The proposed technique is shown to serve variability of atoms block by block without any violation to the perfect reconstruction. It is also shown that a special selection of the lattice parameters breaks off an overlapping relation between neighboring blocks locally. By applying this property at the border, we can realize the AT.

This paper is an extended version of the conference paper [21]. The performance evaluation is revised to use the iterative hard thresholding (IHT) algorithm [22,23] in order to decrease the influence of selection of a dual analysis dictionary. This paper is organized as follows: in Section II, as a preliminary, the lattice structure of 2D NSOLT is briefly reviewed. Section III derives the blockwise implementation technique for the lattice structure and the boundary operation with AT. Then, Section IV verifies the significance of the proposed method through experimental results with the IHT for some standard images, followed by conclusions in Section V.

II. REVIEW OF 2D NSOLT

NSOLT is a lattice structure realization of 2D non-separable oversampled linear-phase perfect reconstruction filter bank (NS-OSLPPRFB). Let us review the lattice structure of NSOLT.

First, we summarize some symbols and notations used throughout this paper. M _y and M _x are reserved for decimation factors in the vertical and horizontal directions, respectively. The total decimation factor is given by $M = M_{y} \times M_{x}$ . As a preliminary, we define a P×P butterfly matrix B _P ^(m) as

(1) $${\bf B}_{P}^{(m)} = \left\{\matrix{{1 \over \sqrt{2}} \left(\matrix{{\bf I}_{m} & {\bf I}_{m} \cr {\bf I}_{m} & -{\bf I}_{m}} \right), \hfill &\displaystyle m = {P \over 2}, \cr {1 \over \sqrt{2}} \left(\matrix{{\bf I}_{m} & {\bf O} & {\bf I}_{m} \cr {\bf O} & \sqrt{2}{\bf I}_{P-2m} & {\bf O} \cr {\bf I}_{m} & {\bf O} & -{\bf I}_{m}} \right), \hfill &\displaystyle m \lt {P \over 2},} \right.$$

where $ \lceil M/2 \rceil \leq m \leq \lfloor P/2 \rfloor.\lceil \cdot \rceil$ and $\lfloor \cdot \rfloor$ are the ceiling function and the floor function, respectively.

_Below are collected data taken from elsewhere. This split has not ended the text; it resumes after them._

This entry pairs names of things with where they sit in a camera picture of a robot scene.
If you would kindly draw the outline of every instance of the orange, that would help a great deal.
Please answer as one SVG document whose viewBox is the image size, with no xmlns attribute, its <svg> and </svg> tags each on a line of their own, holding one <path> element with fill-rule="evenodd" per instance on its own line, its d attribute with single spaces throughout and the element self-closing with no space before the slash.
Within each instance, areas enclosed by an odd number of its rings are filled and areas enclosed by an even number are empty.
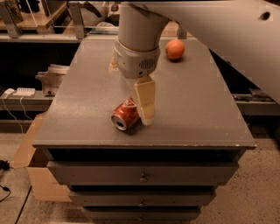
<svg viewBox="0 0 280 224">
<path fill-rule="evenodd" d="M 170 40 L 165 46 L 166 56 L 170 60 L 180 59 L 185 52 L 185 45 L 179 39 Z"/>
</svg>

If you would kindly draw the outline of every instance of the red soda can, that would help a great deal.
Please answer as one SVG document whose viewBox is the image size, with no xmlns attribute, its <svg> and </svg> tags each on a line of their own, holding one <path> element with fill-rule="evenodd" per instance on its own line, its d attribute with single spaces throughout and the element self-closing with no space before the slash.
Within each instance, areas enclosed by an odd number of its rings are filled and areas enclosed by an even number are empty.
<svg viewBox="0 0 280 224">
<path fill-rule="evenodd" d="M 113 124 L 119 130 L 129 129 L 139 118 L 137 105 L 134 103 L 132 97 L 121 103 L 111 116 Z"/>
</svg>

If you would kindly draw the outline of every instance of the metal bracket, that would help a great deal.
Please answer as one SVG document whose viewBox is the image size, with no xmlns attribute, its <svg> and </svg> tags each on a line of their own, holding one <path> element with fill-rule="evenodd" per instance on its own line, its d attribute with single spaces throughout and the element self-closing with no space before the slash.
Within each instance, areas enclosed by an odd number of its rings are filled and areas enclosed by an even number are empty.
<svg viewBox="0 0 280 224">
<path fill-rule="evenodd" d="M 84 27 L 84 22 L 81 16 L 81 9 L 79 2 L 69 2 L 69 10 L 71 12 L 71 17 L 73 20 L 74 30 L 77 39 L 84 39 L 86 36 L 86 31 Z"/>
<path fill-rule="evenodd" d="M 12 16 L 7 9 L 6 0 L 0 0 L 0 15 L 6 25 L 10 38 L 17 39 L 22 34 L 22 32 L 12 19 Z"/>
<path fill-rule="evenodd" d="M 186 39 L 187 30 L 182 28 L 180 25 L 177 30 L 177 38 L 178 39 Z"/>
</svg>

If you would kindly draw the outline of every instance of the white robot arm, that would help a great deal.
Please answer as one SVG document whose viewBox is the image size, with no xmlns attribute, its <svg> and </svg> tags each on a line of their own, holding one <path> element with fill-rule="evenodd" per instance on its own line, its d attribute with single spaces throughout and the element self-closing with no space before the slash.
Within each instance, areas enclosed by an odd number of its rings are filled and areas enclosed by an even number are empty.
<svg viewBox="0 0 280 224">
<path fill-rule="evenodd" d="M 140 86 L 133 98 L 144 124 L 152 122 L 154 83 L 149 74 L 157 67 L 158 42 L 170 20 L 280 103 L 280 10 L 276 5 L 262 0 L 127 2 L 121 7 L 115 61 L 130 85 Z"/>
</svg>

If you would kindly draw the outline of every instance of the concrete floor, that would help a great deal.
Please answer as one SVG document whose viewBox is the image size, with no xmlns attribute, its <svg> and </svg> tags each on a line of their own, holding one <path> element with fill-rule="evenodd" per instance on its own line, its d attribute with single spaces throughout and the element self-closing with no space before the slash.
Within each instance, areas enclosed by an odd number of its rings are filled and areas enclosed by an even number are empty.
<svg viewBox="0 0 280 224">
<path fill-rule="evenodd" d="M 0 159 L 10 161 L 24 134 L 0 133 Z M 280 147 L 269 135 L 255 136 L 257 148 L 248 150 L 240 169 L 216 198 L 189 224 L 280 223 Z M 83 217 L 72 203 L 34 199 L 25 168 L 0 171 L 0 185 L 11 195 L 0 203 L 0 223 L 186 224 L 185 221 L 94 221 Z M 6 192 L 0 189 L 0 199 Z"/>
</svg>

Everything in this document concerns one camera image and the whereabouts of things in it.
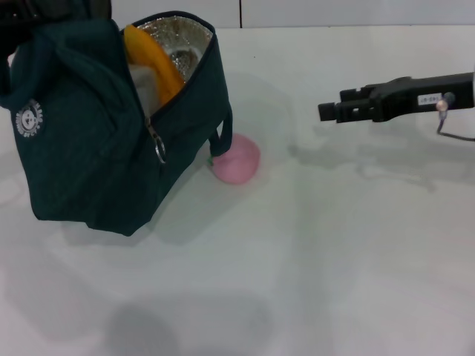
bag handle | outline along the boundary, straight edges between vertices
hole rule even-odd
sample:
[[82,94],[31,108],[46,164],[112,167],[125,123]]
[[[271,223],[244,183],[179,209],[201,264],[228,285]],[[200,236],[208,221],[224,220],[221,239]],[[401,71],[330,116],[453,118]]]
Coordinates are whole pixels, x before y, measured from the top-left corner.
[[209,148],[213,157],[221,156],[225,154],[230,148],[232,143],[232,109],[229,106],[229,111],[226,118],[223,120],[223,130],[221,136],[214,131],[213,135],[209,138]]
[[[0,106],[15,110],[29,99],[10,92],[8,56],[15,53],[20,44],[31,40],[34,27],[65,19],[70,14],[72,7],[68,0],[0,0]],[[35,53],[32,55],[40,56],[39,67],[34,69],[41,73],[51,51],[38,46],[33,50]]]
[[30,81],[21,90],[14,90],[10,86],[10,66],[8,60],[2,57],[0,61],[0,106],[16,112],[32,98],[35,91],[47,83],[50,75],[48,64],[53,61],[53,48],[47,42],[36,40],[28,48],[30,55],[37,59],[31,68]]

metal ring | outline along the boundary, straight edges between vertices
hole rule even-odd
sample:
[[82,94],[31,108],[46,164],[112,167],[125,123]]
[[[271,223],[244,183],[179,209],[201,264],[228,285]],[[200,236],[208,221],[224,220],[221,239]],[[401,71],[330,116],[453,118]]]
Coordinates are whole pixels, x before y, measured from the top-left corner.
[[159,143],[160,147],[162,148],[163,156],[166,156],[165,145],[163,144],[162,138],[158,135],[157,135],[157,137],[155,137],[155,152],[157,152],[158,160],[160,161],[160,163],[162,163],[164,165],[166,163],[166,161],[162,157],[162,154],[160,153],[160,149],[158,148],[157,143]]
[[[166,163],[165,161],[165,156],[166,156],[166,151],[165,151],[165,145],[163,144],[162,138],[158,136],[158,133],[155,131],[154,127],[151,125],[151,119],[150,117],[145,118],[145,126],[147,127],[148,133],[150,134],[151,138],[154,139],[155,141],[155,152],[157,152],[158,160],[160,163],[163,165]],[[162,149],[163,156],[160,153],[160,149],[158,146],[160,145],[160,148]]]

white wall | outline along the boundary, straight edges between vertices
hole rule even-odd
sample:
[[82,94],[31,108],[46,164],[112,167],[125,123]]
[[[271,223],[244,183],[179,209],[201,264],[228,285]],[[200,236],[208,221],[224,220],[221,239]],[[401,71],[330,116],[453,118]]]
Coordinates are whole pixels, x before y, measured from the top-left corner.
[[475,24],[475,0],[242,0],[244,27]]
[[215,27],[239,27],[239,0],[112,0],[119,27],[170,10],[193,13]]

label sticker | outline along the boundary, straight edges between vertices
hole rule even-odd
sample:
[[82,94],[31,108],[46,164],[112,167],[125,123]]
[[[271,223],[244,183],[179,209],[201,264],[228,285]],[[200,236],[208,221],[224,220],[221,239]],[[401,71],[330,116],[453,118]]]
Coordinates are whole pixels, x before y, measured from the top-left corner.
[[417,102],[419,103],[419,106],[435,105],[439,100],[442,100],[442,93],[419,95],[417,97]]

bag strap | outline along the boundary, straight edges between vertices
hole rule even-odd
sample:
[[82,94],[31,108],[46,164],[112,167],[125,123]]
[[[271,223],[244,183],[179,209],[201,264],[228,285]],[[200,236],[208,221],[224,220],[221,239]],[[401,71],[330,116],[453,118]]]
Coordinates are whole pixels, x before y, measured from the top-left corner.
[[[80,0],[0,0],[0,106],[11,111],[17,111],[31,99],[33,90],[38,87],[46,76],[45,68],[52,59],[53,47],[43,41],[33,41],[28,50],[33,63],[31,76],[27,88],[17,93],[11,92],[10,66],[8,56],[13,54],[16,48],[31,42],[34,28],[43,24],[64,21],[75,18],[85,9],[78,7]],[[111,1],[101,0],[102,6],[98,7],[103,15],[111,14]]]
[[209,148],[213,157],[221,156],[225,154],[230,148],[232,143],[232,109],[229,106],[228,115],[223,121],[223,130],[221,136],[217,130],[209,138]]

Through out this paper, symbols O and I _m are reserved for the null and m×m identity matrix, respectively, where subscript m is omitted unless it is significant. A product of sequential matrices is denoted by $\Pi_{n = 1}^{N} {\bf A}_{n} = {\bf A}_{N}{\bf A}_{N - 1} {\bf A}_{N - 2} \cdots {\bf A}_{2} {\bf A}_{1}$ .

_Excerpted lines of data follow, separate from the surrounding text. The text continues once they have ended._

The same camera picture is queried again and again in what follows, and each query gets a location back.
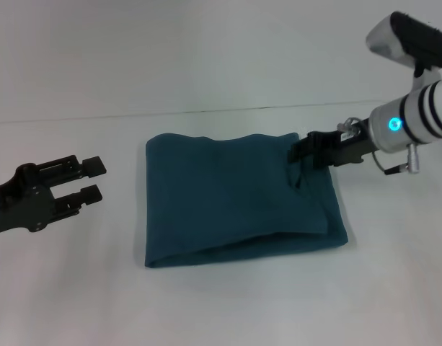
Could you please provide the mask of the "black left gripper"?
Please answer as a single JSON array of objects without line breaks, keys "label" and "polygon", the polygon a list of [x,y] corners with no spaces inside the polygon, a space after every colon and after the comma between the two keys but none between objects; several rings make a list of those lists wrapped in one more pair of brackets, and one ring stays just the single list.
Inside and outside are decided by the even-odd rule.
[{"label": "black left gripper", "polygon": [[72,217],[83,205],[102,200],[96,185],[56,198],[42,179],[93,178],[107,172],[100,157],[79,162],[75,155],[44,164],[24,164],[14,176],[0,185],[0,233],[24,228],[30,232],[44,229],[52,217]]}]

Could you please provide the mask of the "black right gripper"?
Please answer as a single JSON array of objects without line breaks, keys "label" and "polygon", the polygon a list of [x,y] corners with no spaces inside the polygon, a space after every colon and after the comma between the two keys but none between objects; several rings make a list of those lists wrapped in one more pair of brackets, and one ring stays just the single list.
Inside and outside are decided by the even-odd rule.
[{"label": "black right gripper", "polygon": [[288,150],[288,163],[312,156],[314,169],[360,164],[365,155],[375,151],[375,145],[366,128],[361,126],[358,129],[357,135],[336,132],[332,143],[331,132],[309,132]]}]

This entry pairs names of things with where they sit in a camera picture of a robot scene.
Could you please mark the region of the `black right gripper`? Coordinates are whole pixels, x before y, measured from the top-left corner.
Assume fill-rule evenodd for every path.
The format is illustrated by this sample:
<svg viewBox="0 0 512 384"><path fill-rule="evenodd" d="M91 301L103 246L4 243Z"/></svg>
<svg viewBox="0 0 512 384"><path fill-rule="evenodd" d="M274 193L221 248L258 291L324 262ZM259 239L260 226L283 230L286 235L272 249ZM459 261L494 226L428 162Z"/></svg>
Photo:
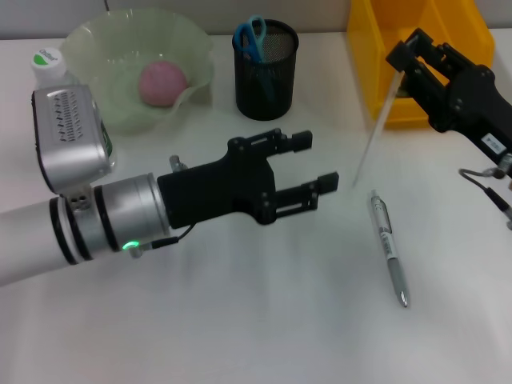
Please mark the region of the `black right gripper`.
<svg viewBox="0 0 512 384"><path fill-rule="evenodd" d="M390 128L428 124L440 133L460 133L495 164L511 153L511 104L498 92L488 67L473 66L446 42L435 45L420 28L386 60L404 74L399 89L406 92L391 108Z"/></svg>

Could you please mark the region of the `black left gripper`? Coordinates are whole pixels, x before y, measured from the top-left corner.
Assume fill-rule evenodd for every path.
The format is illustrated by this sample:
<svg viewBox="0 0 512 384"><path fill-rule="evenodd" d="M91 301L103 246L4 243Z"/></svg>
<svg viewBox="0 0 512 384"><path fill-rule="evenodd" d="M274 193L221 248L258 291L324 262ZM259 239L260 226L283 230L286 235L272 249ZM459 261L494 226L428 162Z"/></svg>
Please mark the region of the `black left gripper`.
<svg viewBox="0 0 512 384"><path fill-rule="evenodd" d="M244 213L261 225L316 210L321 195L338 189L337 172L300 186L276 191L268 157L312 147L309 130L288 137L274 129L228 141L219 160L157 177L169 224L178 229L232 213Z"/></svg>

A) Lattice structure of 2D NSOLT

In the article [7], we showed a method to construct multidimensional non-separable linear-phase paraunitary filter banks (NS-LPPUFBs) with a lattice structure, and then, in [24], Gan and Ma showed the reduced parameterization. NSOLT is an extension of [7] to the OS case and can simultaneously hold the OS, compact-support, symmetric, real-valued, and overlapped property. It can also satisfy the PU property and realize a Parseval tight-frame. NSOLT is categorized into two types as:

• • Type-I: p _s =p _a ,

• • Type-II: p _s ≠p _a ,

where p _s and p _a denote the numbers of symmetric and antisymmetric atoms, respectively.

1) Type-I NSOLT

Figure 1(a) shows an example of Type-I NSOLT lattice structure. When the number of channels P is even, it is possible to set p _s =p _a =P/2. The polyphase matrix of Type-I NSOLT has the following product form:

(2) $${\bf E}({\bf z}) = \prod_{n_{y} = 1}^{N_{y}} \{{\bf R}_{n_{y}}^{\{{y}\}}{\bf Q}(z_{y})\} \prod_{n_{x} = 1}^{N_{x}} \{{\bf R}_{n_{x}}^{\{{x}\}}{\bf Q}(z_{x})\}{\bf R}_{0}{\bf E}_{0}, $$

where

$$\eqalign{{\bf Q}(z_{d}) & = {\bf B}_{P}^{(P/2)} \left(\matrix{{\bf I}_{p_{s}} & {\bf O} \cr {\bf O} & z_{d}^{-1}{\bf I}_{p_{a}}} \right) {\bf B}_{P}^{(P/2)}, \cr {\bf R}_{n}^{\{d\}} &= \left(\matrix{{\bf I}_{p_{s}} &{\bf O} \cr {\bf O} &{\bf U}_{n}^{\{d\}}} \right),}$$

where ${\bf U}_{n}^{\{d\}} \in {\open R}^{p_{a} \times p_{a}}$ is an arbitrary non-singular matrix. We adopt the initial matrix defined by the product of the matrix representation of 2D DCT ${\bf E}_{0} \in {\open R}^{M \times M}$ and

(3) $${\bf R}_{0} = \left(\matrix{{\bf W}_{0} & {\bf O} \cr {\bf O} & {\bf U}_{0}} \right) \left(\matrix{{\bf I}_{\lceil M/2 \rceil} &{\bf O} \cr {\bf O} &{\bf O} \cr {\bf O} &{\bf I}_{\lfloor M/2 \rfloor} \cr {\bf O} &{\bf O}} \right) \in {\open R}^{P \times M}, $$

where ${\bf W}_{0} \in {\open R}^{p_{s} \times p_{s}}$ and ${\bf U}_{0} \in {\open R}^{p_{a} \times p_{a}}$ are arbitrary non-singular matrices. The matrices $\{{\bf R}_{n}^{\{d\}}{\bf Q}(z_{d})\}$ realize the support extension of atoms, i.e., overlapping of atoms.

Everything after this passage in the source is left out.